The smoker responded with a contemptuous grunt; it was evident that he entertained no suspicions on that score.
"Perhaps I am unduly nervous and excited to-night," the woman went on. "But I could have almost imagined that there were spies following Anstruther to-night. If I were alone and had no more pressing thing to do, I would go back into the house and unlock that door. Imagine my feelings if I really did find two spies there."
"What confounded nonsense you are always talking!" the smoker burst out. "I suppose this comes of writing poetry. Who on earth do you suppose is in the house?"
"How can I possibly tell? The police, perhaps, or perhaps somebody who is interested in Anstruther's beautiful ward, Claire Helmsley. I am fond of Claire, and would suffer much so that she should escape injury. Really, I could make a story out of this, Richard. I would find Mr. Jack Masefield in that room, together with his friend Dick Rigby. I would whisper to them that it would be safer for them to stay where they were for the present, and that later on I would come back and release them. Oh, what nonsense I am talking, to be sure!"

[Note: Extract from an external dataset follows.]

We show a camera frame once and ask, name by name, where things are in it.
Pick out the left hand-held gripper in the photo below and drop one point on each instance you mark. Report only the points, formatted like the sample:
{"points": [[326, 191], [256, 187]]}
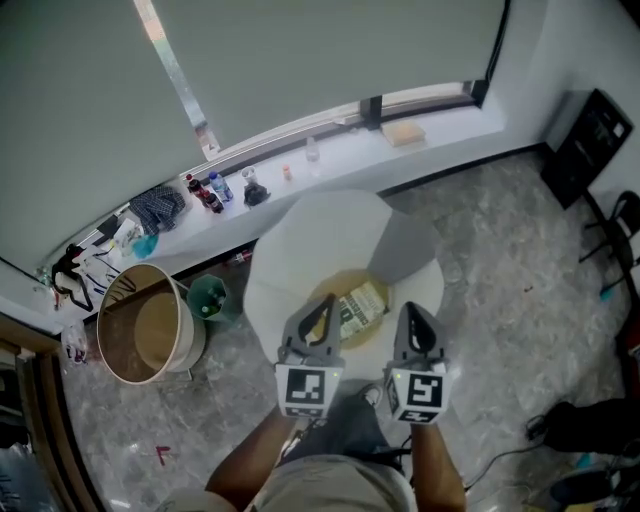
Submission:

The smoker affirmed this in a manner none too complimentary.
"You are without exception the wildest sentimentalist I ever came across. You are trying my patience a bit too high. Why don't you go about your business and leave me to mine?"
The woman laughed softly to herself as if she was half amused by her own secret thoughts. She did not seem to notice, or perhaps she wanted to ignore, the brutal outspokenness of her companion. For some reason or other it occurred to the listeners that she was trying to gain time. At any rate, there was no longer room for doubt that she was doing her best to warn the listeners.
"Can you make nothing of her features?" Jack asked eagerly. "My eyes are pretty keen, as a rule, but I can discern no more than the shimmering outline of her dress. If fortune is on our side presently, we must follow her and ascertain where she lives."
"That wouldn't be at all a bad move," Rigby said. "She may be a sentimentalist, and a poet into the bargain, but that does not prevent her from being an 'exceedingly clever woman. She is deceiving that bullying fellow in a way that is worthy of the best diplomatist."
"She is going to speak again," Jack whispered. "What did she say? I quite failed to get that last sentence."